Hedgehog bones (Fig. 15. 52) are well scattered, suggesting that the hedgehogs were eaten by man rather than by owls; this is not surprising, as hedgehog bones are only occasionally found in modern owl pellets, presumably because owls find the spines of hedgehogs difficult to cope with.

The distribution of hare bones is of particular interest. The Douara Cave hare bones separate rather clearly into younger juveniles and adults, with few intermediate specimens (Fig. 15. 53), and the two categories appear to be differently distributed. Adult hare bones (Fig. 15. 54) are well scattered, and are taken to have been eaten by man; younger juveniles (Fig. 15. 55) seem to be concentrated in much the same areas as the smaller rodent and other small bones, and are taken as having probably been eaten by the owls.

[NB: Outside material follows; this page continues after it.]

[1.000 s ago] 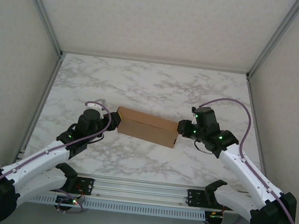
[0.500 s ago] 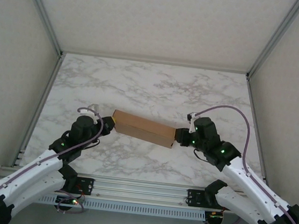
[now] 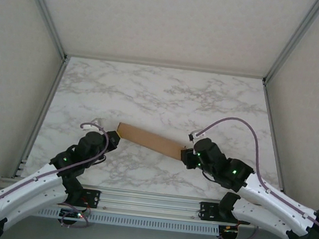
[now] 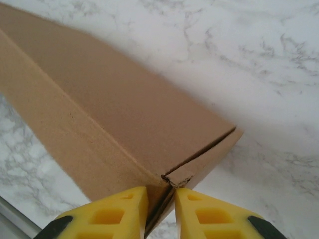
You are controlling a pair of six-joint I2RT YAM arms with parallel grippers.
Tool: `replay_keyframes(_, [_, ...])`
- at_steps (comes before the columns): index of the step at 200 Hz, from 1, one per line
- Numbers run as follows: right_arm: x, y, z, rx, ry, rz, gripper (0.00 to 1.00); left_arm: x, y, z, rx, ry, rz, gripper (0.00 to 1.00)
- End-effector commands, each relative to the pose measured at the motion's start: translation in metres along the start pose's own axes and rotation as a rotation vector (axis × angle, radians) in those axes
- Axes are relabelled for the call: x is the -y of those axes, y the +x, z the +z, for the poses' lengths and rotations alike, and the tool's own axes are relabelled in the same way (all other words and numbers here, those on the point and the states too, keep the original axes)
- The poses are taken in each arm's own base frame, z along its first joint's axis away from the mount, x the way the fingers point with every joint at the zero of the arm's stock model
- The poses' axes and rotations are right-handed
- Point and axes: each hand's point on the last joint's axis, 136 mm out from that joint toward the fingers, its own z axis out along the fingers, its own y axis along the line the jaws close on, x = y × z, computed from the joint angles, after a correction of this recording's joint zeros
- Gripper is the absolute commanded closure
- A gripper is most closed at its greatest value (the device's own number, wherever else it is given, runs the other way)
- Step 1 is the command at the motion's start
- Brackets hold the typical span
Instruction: Fold the paper box
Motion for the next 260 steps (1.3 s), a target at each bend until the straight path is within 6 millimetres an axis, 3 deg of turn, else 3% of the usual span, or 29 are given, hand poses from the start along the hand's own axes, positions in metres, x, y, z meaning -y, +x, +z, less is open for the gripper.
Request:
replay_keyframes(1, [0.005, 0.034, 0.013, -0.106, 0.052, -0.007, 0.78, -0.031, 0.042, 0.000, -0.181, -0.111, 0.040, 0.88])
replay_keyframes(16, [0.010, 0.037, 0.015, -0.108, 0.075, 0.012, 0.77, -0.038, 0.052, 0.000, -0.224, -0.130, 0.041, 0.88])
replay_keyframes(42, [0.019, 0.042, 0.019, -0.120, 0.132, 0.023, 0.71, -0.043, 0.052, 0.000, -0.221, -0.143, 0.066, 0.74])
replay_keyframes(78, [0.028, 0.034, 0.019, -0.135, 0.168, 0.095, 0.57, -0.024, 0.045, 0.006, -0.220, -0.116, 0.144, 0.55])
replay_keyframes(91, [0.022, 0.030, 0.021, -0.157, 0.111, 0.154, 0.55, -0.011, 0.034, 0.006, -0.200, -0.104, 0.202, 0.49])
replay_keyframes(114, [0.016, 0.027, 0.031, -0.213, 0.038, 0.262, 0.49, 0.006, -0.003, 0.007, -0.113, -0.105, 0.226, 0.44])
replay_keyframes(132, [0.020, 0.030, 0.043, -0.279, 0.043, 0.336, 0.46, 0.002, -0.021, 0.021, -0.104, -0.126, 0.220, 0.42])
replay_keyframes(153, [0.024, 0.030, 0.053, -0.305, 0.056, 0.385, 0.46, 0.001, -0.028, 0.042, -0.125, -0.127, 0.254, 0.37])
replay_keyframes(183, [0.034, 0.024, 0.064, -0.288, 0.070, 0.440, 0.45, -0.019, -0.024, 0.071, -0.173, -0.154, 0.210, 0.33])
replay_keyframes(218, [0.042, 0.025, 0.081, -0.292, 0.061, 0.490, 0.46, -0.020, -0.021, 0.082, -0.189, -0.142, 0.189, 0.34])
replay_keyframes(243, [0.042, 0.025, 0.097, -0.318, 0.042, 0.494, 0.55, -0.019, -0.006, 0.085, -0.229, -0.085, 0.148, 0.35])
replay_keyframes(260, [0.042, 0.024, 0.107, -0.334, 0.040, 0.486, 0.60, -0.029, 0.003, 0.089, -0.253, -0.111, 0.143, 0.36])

Bat bones (Fig, 15. 56) again show a pattern of small-scale concentration, but in a different place, at the bottom of the excavated section in squares 8-05 and 06. This can probably be taken to reflect the accumulation of dead animals below a bat-roost in a fissure in the roof of the cave.

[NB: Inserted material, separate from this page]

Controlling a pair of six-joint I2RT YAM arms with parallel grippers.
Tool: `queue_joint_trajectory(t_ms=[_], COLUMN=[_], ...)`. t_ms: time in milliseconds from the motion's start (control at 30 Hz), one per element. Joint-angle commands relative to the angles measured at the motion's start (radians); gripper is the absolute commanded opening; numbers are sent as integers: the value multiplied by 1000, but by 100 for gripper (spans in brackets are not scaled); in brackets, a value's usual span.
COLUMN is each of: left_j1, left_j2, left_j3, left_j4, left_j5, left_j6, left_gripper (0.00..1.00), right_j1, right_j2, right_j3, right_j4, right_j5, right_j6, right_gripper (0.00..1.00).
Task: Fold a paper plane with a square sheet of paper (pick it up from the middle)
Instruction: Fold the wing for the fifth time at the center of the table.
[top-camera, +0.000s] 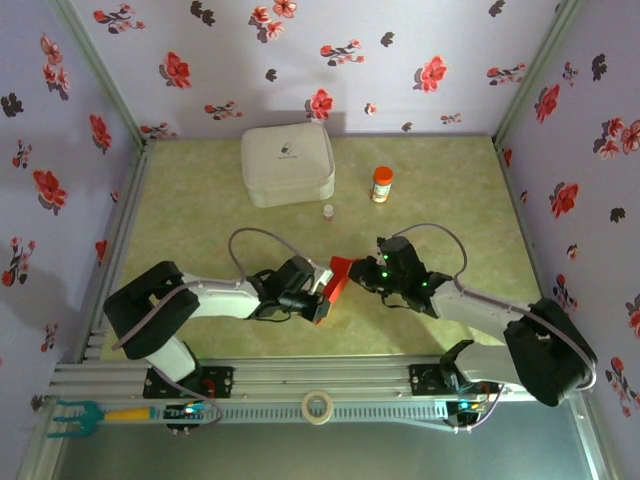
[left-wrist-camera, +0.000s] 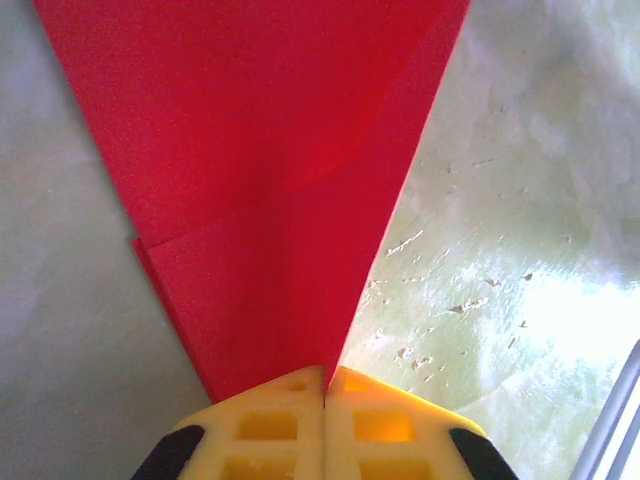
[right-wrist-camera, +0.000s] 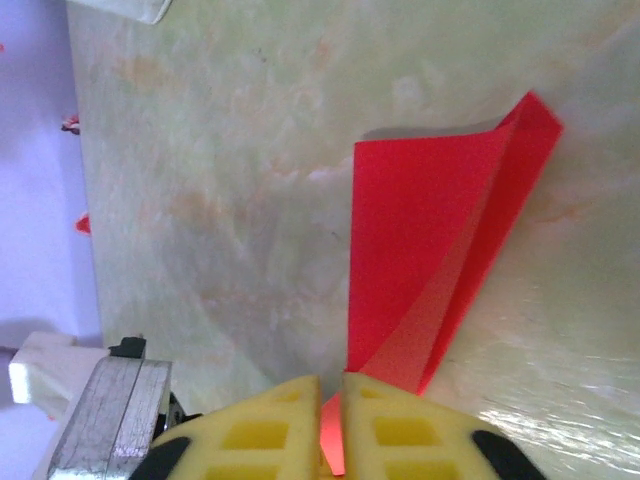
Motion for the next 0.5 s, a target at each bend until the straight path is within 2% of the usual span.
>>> queue_joint_trajectory(t_ms=[0,233,467], left_j1=[25,76,95], left_j2=[3,26,54], left_j3=[-16,-35,-52], left_j4=[68,136,172], left_j5=[83,150,172], left_j6=[-41,-94,-128], left_gripper=[3,2,1], right_j1=[18,32,32], right_j2=[45,108,176], right_j3=[1,-6,11], right_j4=[103,146,189], right_j5=[-59,-65,-93], right_j6=[-12,-3,-4], right_gripper=[11,7,6])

Three components of the Douara Cave bone sample can thus be recognized on the basis of different patterns of distribution within the deposits:

Component A Local concentrations Accumulation of dead bats below roosts Asellia Rhinolophus and probably also Tadarida Eptesicus Barbastella

Component B Local concentrations Accumulation of owl pellets below perches juvenile Lepus Allactaga Jaculus Psammomys Meriones spp. small birds lizards and probably also Crocidura Eliomys Cricetulus Gerbillus (?) ?Spalax

Component C General scatter Accumulation of man's food remains Erinaceus Hemiechinus adult Lepus Canis (?) Vulpes (?) Equus Camelus Gazella Capra Ovis and probably also Hystrix other carnivores (?) Alcelaphini ?larger birds ?Spalax

Distribution data for some of the scarcer species are scanty, but a reasonable guess can be made as to the component to which they belong. The distribution of Gerbillus (Fig. 15.49) differs somewhat from that of the other smaller rodents, but it is provisionally grouped with them.

Spalax presents more of a problem; the available data are scanty and unclear (Fig. 15. 49). Spalax is a specialized burrower, and, as Turnbull and Reed (1974) comment, is more likely to be taken by man than by owls; it is, however, sometimes found in modern owl pellets.